In 1980, Saddam started a war with Iran and my father was sent to Algeria to teach. The Saddam posters adorned our house in Algeria just as they had in Baghdad. A few other Iraqi families lived close by, some of them under the pretext of teaching. Now my parents tell me they were members of the mukhabarat, sent to keep an eye on us.


At the end of my father's contract we didn't return to Iraq. This was a crime punishable by death and, in case the regime guessed our intentions, we had left Iraq with only the barest necessities. So my parents do not have the pictures of their wedding; they left them on the fireplace in Baghdad. I do not have any pictures of myself until the age of three. I have nothing of my life in Iraq.


When we arrived in Britain, my father had to rebuild his life from scratch at the age of 40. Once a respected teacher, he now became a laundry man, a minicab driver, a builder and a delivery driver. My mother, who grew up having a nanny, a driver, a cook and a backyard so big she got lost in it as a child, now lived with only the most basic possessions. But we were the lucky ones: we had our freedom, we didn't live in fear, my sister could walk down the street without running the risk of being taken by the secret police and raped.


I know the "coalition" is following its own interests in Iraq. I know the removal of Saddam is only one item on its agenda. I know that East and West helped Saddam develop his weapons of mass destruction. I know that no country really cares about the Iraqi people: Australia sits and watches Iraqi asylum seekers drown in the darkness of the ocean; Iraqi asylum-seekers are caged like animals. But I have been disgusted by Arab reaction to the war. Seeing people in Jordan so pro-Saddam, calling their babies Saddam, presenting the war as if it was a crusade between Muslims and infidels . . .


You can oppose the war; that is your right. But to support one of the most brutal dictators the world has ever seen goes beyond all human comprehension. In doing this, you are supporting a man who has killed nearly two million Iraqis, gassed and poisoned his own people, drained the marshes, destroyed the history and heritage of Iraq and let his people suffer under sanctions while he built palaces and monuments.


Saddam becomes religious for the cameras, but he has so much Muslim blood on his hands.

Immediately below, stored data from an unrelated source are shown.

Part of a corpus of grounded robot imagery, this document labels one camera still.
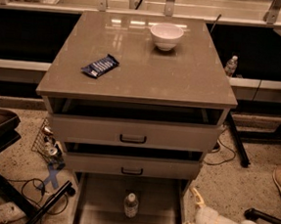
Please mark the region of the clear plastic water bottle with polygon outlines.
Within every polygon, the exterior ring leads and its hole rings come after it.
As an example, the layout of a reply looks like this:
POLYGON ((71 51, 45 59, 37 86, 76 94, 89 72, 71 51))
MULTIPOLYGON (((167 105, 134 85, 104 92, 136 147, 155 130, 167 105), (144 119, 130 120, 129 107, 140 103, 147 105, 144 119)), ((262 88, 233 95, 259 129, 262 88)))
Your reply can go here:
POLYGON ((130 193, 123 201, 124 214, 128 218, 136 216, 138 212, 138 202, 137 196, 134 193, 130 193))

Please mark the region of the middle grey drawer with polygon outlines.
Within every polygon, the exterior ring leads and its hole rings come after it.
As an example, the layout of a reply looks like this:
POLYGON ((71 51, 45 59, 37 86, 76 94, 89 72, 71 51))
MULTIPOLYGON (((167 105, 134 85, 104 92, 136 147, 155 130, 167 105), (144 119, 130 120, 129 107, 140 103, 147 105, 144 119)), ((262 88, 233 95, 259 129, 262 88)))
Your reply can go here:
POLYGON ((74 171, 182 180, 197 177, 205 155, 195 151, 72 142, 65 142, 62 147, 66 166, 74 171))

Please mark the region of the grey drawer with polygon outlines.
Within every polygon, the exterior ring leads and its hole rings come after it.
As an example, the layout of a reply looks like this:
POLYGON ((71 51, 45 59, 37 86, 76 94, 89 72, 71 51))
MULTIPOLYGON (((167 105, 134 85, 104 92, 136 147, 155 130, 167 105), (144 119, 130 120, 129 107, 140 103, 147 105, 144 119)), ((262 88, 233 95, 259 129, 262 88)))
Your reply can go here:
POLYGON ((74 171, 182 180, 197 177, 205 155, 195 151, 72 142, 65 142, 62 147, 66 166, 74 171))
POLYGON ((180 182, 126 175, 83 174, 70 224, 181 224, 184 222, 180 182), (124 214, 123 202, 137 196, 138 212, 124 214))
POLYGON ((46 97, 56 138, 127 148, 208 152, 222 132, 226 110, 85 98, 46 97))

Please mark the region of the top grey drawer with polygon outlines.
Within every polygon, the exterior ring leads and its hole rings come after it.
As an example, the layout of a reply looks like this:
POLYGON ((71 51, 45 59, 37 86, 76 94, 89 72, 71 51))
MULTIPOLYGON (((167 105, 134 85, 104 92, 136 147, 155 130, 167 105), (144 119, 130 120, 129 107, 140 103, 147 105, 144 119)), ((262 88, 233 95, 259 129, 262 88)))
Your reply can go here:
POLYGON ((208 152, 222 132, 226 110, 85 98, 46 97, 56 138, 127 148, 208 152))

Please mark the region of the bottom grey drawer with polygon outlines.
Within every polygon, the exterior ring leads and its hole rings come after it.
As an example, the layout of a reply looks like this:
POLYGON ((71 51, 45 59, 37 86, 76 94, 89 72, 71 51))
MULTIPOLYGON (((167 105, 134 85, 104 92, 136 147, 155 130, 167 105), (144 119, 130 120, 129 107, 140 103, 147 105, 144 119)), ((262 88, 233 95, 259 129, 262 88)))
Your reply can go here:
POLYGON ((70 224, 181 224, 184 222, 180 182, 126 175, 83 174, 70 224), (123 202, 137 196, 138 212, 124 214, 123 202))

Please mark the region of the grey drawer cabinet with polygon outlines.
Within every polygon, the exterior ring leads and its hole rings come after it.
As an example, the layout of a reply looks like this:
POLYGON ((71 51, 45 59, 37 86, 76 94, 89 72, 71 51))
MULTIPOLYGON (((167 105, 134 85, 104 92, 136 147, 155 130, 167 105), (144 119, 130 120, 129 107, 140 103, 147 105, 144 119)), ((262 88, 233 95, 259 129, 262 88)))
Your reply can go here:
MULTIPOLYGON (((206 24, 178 20, 184 35, 166 53, 151 38, 156 22, 154 16, 84 12, 38 85, 38 94, 43 101, 49 96, 85 98, 220 109, 228 114, 237 102, 206 24), (98 78, 81 71, 108 54, 119 61, 118 67, 98 78)), ((83 174, 93 173, 70 171, 78 186, 83 174)), ((184 198, 194 179, 171 180, 180 182, 184 198)))

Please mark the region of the water bottle on ledge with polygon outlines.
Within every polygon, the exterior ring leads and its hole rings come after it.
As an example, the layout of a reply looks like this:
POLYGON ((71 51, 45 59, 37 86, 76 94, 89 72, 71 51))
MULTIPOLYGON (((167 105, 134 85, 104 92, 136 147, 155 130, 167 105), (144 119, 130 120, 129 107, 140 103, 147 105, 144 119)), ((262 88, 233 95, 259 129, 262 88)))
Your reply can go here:
POLYGON ((232 58, 226 62, 224 72, 227 76, 233 76, 234 71, 237 69, 237 61, 238 61, 238 57, 232 56, 232 58))

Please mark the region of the black chair base leg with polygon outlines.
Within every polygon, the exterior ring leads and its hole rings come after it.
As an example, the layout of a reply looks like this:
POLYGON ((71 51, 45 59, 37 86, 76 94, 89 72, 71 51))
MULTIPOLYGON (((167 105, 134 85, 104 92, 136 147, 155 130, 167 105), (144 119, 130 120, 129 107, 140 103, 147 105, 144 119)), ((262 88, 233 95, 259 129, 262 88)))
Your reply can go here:
POLYGON ((246 209, 244 212, 248 220, 256 221, 258 219, 269 222, 270 224, 281 224, 281 219, 271 216, 270 214, 261 212, 255 208, 246 209))

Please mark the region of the black stand leg right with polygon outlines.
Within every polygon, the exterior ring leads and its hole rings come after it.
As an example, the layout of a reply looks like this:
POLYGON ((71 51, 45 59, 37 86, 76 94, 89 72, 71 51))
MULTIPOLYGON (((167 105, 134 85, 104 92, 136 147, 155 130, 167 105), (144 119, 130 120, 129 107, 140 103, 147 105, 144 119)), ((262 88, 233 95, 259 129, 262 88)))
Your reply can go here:
POLYGON ((236 145, 236 148, 237 148, 237 152, 238 152, 238 155, 239 155, 239 158, 240 158, 240 164, 242 167, 246 168, 250 165, 250 160, 249 160, 249 157, 247 156, 246 154, 246 150, 243 146, 243 143, 241 141, 241 138, 239 136, 239 132, 237 131, 237 126, 233 120, 233 117, 232 117, 232 114, 229 112, 228 113, 228 116, 226 117, 226 120, 229 124, 229 129, 230 129, 230 132, 233 136, 233 140, 234 140, 234 143, 236 145))

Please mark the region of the black tripod leg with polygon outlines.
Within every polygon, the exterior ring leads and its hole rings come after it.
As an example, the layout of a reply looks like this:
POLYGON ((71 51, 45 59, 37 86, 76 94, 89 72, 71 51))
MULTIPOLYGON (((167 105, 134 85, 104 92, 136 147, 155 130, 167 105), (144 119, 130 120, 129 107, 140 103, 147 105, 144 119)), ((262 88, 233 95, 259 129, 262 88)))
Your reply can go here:
POLYGON ((73 197, 75 195, 75 190, 73 184, 68 180, 64 186, 62 186, 54 195, 52 195, 42 206, 39 208, 36 213, 34 213, 30 219, 27 220, 25 224, 36 224, 42 217, 49 212, 49 209, 52 208, 56 202, 63 196, 69 195, 73 197))

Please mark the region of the blue tape cross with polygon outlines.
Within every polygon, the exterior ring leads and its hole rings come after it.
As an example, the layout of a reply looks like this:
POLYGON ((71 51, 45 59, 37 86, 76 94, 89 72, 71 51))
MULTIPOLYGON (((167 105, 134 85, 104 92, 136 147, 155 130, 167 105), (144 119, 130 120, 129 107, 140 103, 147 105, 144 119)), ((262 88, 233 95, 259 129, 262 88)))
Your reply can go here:
POLYGON ((53 189, 58 189, 59 182, 57 176, 58 173, 64 169, 64 167, 64 163, 49 163, 47 165, 49 175, 43 180, 43 183, 40 185, 40 187, 46 186, 47 184, 51 184, 53 189))

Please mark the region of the blue snack bar wrapper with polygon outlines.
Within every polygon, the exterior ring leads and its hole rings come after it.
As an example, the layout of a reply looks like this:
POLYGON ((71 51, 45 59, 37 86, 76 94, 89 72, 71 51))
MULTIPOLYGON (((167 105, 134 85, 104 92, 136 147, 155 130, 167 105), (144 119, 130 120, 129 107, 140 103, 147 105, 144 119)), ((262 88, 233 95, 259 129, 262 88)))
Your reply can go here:
POLYGON ((90 77, 98 78, 118 66, 119 61, 108 54, 104 58, 94 61, 86 67, 82 67, 81 71, 90 77))

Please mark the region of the white ceramic bowl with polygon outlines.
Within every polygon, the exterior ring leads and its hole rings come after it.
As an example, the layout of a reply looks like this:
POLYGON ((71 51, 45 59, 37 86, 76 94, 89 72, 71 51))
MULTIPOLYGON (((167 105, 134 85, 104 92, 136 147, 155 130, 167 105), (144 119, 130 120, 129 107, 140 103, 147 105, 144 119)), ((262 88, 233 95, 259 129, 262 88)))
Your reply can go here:
POLYGON ((151 36, 158 49, 169 51, 180 42, 184 31, 178 25, 161 22, 151 26, 151 36))

In 1991 he shelled the holy shrines in Karbala and Najaf in which civilians had taken shelter. After the 1991 uprising, he killed half a million people in two weeks. No one spoke up about that. There were no demonstrations. The Arabs were silent.


The onus is now on the coalition forces, on Bush and Blair, to keep their promises. They must honour the notion of giving Iraq democracy; they must rebuild Iraq and bring back law and order. Iraqi people must have a real democracy - not a puppet regime. Mr. Bush, Mr Blair, I urge you, I beg you to keep your promises.


Raeid Jawad is a Ph.D. student at Cambridge University.